- [EXERCISE DETAILS]: Copy out every line of the data that has the word "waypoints" somewhere in it.
--- START ---
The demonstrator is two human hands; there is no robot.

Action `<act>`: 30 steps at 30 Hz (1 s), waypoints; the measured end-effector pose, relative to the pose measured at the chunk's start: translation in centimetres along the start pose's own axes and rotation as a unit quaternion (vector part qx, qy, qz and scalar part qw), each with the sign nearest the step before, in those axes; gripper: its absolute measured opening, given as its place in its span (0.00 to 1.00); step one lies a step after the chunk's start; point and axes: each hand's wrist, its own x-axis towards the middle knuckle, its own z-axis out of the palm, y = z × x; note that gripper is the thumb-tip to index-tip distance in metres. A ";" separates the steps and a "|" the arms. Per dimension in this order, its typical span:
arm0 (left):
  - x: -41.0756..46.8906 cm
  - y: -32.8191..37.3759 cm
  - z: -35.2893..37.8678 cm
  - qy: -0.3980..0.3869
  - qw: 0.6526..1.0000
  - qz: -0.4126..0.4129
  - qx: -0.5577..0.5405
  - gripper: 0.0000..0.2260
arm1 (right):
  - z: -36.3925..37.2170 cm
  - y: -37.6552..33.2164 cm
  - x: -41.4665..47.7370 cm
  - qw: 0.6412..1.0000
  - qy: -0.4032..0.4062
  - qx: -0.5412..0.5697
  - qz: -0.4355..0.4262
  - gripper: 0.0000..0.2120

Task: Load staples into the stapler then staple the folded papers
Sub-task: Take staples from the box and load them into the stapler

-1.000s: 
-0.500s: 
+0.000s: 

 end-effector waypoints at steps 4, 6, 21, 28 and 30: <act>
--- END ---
- [PROBLEM SOLUTION]:
Action `<act>`: 30 steps at 30 Hz (1 s), waypoints; the measured end-effector pose, relative to the pose measured at the chunk's start: translation in centimetres along the start pose's own axes and rotation as a unit quaternion (vector part qx, qy, qz and scalar part qw), each with the sign nearest the step before, in those axes; gripper: its absolute measured opening, given as its place in its span (0.00 to 1.00); step one lies a step after the chunk's start; point and axes: each hand's wrist, its own x-axis towards the middle knuckle, its own z-axis out of the palm, y = z × x; note that gripper is the thumb-tip to index-tip distance in metres. A ";" separates the steps and a "|" the arms. Per dimension in this order, its typical span:
 end-effector waypoints at steps 4, 6, 21, 28 and 30: <act>

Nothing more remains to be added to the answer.